„Verbote migrantischer Organisationen sind ein bedenklicher Weg”

Der Münchner Rechtsanwalt Mathes Breuer findet es bedenklich, dass die Kriminalisierung von Befreiungsbewegungen in Deutschland nicht beendet wird und immer mehr migrantische Organisationen verboten werden.

Der Münchner Rechtsanwalt Mathes Breuer hat sich in einem Interview mit dem „Volksrat der Aramäer aus Europa” zur Fahnenhysterie in deutschen Strafverfolgungsbehörden geäußert. Insbesonders die Justiz Bayerns hat ein offensichtliches Problem mit Symboliken, das sich nicht nur im Zusammenhang mit Aktivist*innen, die sich solidarisch mit dem kurdischen Freiheitskampf zeigen, bemerkbar macht. Auch Angehörige der aramäischen Minderheit, die sich in Deutschland für die Rechte der christlichen Volksgruppe in der Türkei einsetzen, finden sich immer häufiger vor Gericht wieder. In Augsburg laufen derzeit gleich mehrere Ermittlungsverfahren gegen Mitglieder der „Volksbewegung Revolutionäre Suryoye”.

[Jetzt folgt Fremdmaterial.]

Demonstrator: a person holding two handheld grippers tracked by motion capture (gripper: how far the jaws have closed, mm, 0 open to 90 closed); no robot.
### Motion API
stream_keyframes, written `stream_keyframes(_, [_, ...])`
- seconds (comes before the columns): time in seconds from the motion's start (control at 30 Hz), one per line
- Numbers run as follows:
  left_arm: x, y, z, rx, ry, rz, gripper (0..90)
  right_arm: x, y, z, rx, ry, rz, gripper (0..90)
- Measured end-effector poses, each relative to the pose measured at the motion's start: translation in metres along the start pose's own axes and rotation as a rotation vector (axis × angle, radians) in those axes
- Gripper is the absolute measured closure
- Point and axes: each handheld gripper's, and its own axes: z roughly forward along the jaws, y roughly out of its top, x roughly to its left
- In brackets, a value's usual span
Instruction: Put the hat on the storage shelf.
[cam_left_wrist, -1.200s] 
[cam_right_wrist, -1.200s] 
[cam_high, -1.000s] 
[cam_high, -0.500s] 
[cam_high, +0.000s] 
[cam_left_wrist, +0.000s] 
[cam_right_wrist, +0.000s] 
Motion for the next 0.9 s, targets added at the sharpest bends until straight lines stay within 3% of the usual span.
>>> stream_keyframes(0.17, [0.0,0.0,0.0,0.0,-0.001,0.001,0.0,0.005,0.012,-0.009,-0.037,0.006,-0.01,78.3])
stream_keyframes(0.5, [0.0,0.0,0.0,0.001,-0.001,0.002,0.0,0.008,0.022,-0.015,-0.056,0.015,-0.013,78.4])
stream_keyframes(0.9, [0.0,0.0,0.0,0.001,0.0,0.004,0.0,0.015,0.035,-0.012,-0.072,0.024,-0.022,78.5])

„Das ganze ging los aufgrund einer Demonstration am 1. Mai 2018 in Augsburg. Der konkrete Anlass war wohl nur ein übermotivierter Staatsschutzbeamter in Augsburg, der eine Fahne der Kommunistischen Aramäer Mesopotamiens für eine Fahne der türkischen kommunistischen DHKP-C (Revolutionäre Volksbefreiungspartei-Front) hält. Die DHKP-C ist in Deutschland verboten. Man kann allerdings dieses Verfahren nicht von den anderen Verfahren trennen, in denen migrantische Kommunist*innen und Linke verfolgt werden. So wurde in den letzten Jahren auch die Verfolgung kurdischer Symbole immer mehr ausgebaut und der Prozess gegen türkische Kommunist*innen, denen eine Mitgliedschaft in der TKP/ML (Kommunistische Partei der Türkei/Marxistisch-Leninistisch) vorgeworfen wird, jährt sich bald zum vierten Mal. Anders ist der Aufwand, den die Polizei und Staatsanwaltschaft auch in diesem Verfahren betrieben haben, nicht zu erklären”, erklärt Breuer. Insgesamt gibt es etwa ein halbes Dutzend Angeklagter, die der Rechtswalt vertritt. Ihnen allen wird vorgeworfen, Symbole der DHKP-C gezeigt zu haben und damit gegen das Vereinsgesetz verstoßen zu haben.

Zwar sei die Verfolgung politischer Oppositioneller in Deutschland sicherlich nicht zu vergleichen mit einer Situation wie etwa in der Türkei, so der Jurist. Trotzdem erscheine es willkürlich und nur von politischen Interessen abhängig, welche Fahnen und Symbole verboten werden und welche nicht. „Innerhalb Deutschlands ist sicherlich Bayern das Bundesland, in dem die Kriminalisierung von ausländischen Freiheitsbewegungen am meisten ausgeprägt ist.”

Nach mehreren Strafbefehlen in Augsburg wegen angeblich verbotener Symbolik, die gar keine darstellte, wurde die Kriminalisierung aramäischer Aktivist*innen in Bayern noch einen Schritt ausgeweitet. Eine 38-Jährige erhielt im Februar wegen der Veröffentlichung von Beiträgen in Online-Netzwerken zur Lage in Nordsyrien nach der türkisch-dschihadistischen Invasion einen Strafbefehl in Höhe von 3.600 Euro. Der Vorwurf: Verstoß gegen das Vereinsgesetz. Zahlt sie nicht, drohen ersatzweise 90 Tage Gefängnis. Die Aktivistin hat Einspruch eingelegt, das Urteil steht noch aus.

Mathes Breuer erwartet insbesondere von der Augsburger Justiz, dass der Fall auf „rechtsstaatliche Art” aufgeklärt wird. Außerdem fordert der Rechtsanwalt, dass die Kriminalisierung von Befreiungsbewegungen ein Ende finden muss. Denn: „Immer mehr Verbote migrantischer Organisationen und ihrer Symbole sind ein bedenklicher Weg.”